Friday, April 22, 2011

Ninja Spider

Last Saturday, while cleaning out our closet for items to donate to the Spring Festival flea market, I opened a box to discover Ninja Spider and promptly had six kinds of heart attack. Why? Firstly, Ninja Spider was huge. The picture below shows him next to our air conditioner. The gray square is maybe between a quarter and a half dollar in size. In my rough estimation, this makes Ninja Spider about seven feet across.

Second, Ninja Spider was FAST. Lightning fast for his size, displaying a wanton disregard for the laws of physics, which, come on, people, are there FOR A REASON. He was the freaking LaMarr Woodley of spiders.

We got out the vacuum, because my preferred tactic for eliminating creepy-crawly things involves me being about six feet away. I discovered something about my husband the day Ninja Spider invaded our home: Justin hates spiders almost as much as I do. It is very difficult to kill a spider when both of you want to be six feet away from it.

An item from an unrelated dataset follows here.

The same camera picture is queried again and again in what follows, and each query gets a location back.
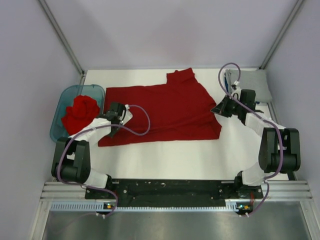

In any case, the vacuum was a strategic error. Our vacuum does not have the kind of suction it takes to pick up Ninja Spider, who probably weighs in around fourteen pounds, and also was way too unwieldy to follow him as he zipped around the closet, clearly laughing at us in spider language.

And then he vanished.

I took everything out of that half of the closet. Linens, boxes, you name it. I took them out and shook them out, and no spider to be found. You know the old "What's worse than finding a worm in your apple? Finding half a worm." joke? Well, I've got the new version. What's worse than finding a two-inch spider in your house? Losing it again.

We told ourselves he'd gone out whatever fiendish way he came in, but clearly he was just lulling us into a false sense of security. Two nights ago he came back, in a different room, just to prove that he could. Justin went at him with a flip-flop; he darted behind the AC unit. We tried everything to get him out, including the blow dryer, to no avail. You could hear him making raspberries at us and lighting up a little spider-size cigar.

Fine, we said. You may have strength and speed on your side, and probably brains too. But Justin and I are teachers. We have patience. And thus the siege began.

It was not too long before Ninja Spider got cocky. He came out again, nonchalantly posing for the above photograph, which he clearly thought would become a family heirloom in the same way Roman families might have kept profile stone carvings of Attila the Hun. Justin went at him again, this time abandoning the flip-flop for a copy of Kazuo Ishiguro's Never Let Me Go. As a read, he found it disappointing. As an arachnicide, it also failed to deliver. Ninja Spider was off like a shot, but we were in hot pursuit.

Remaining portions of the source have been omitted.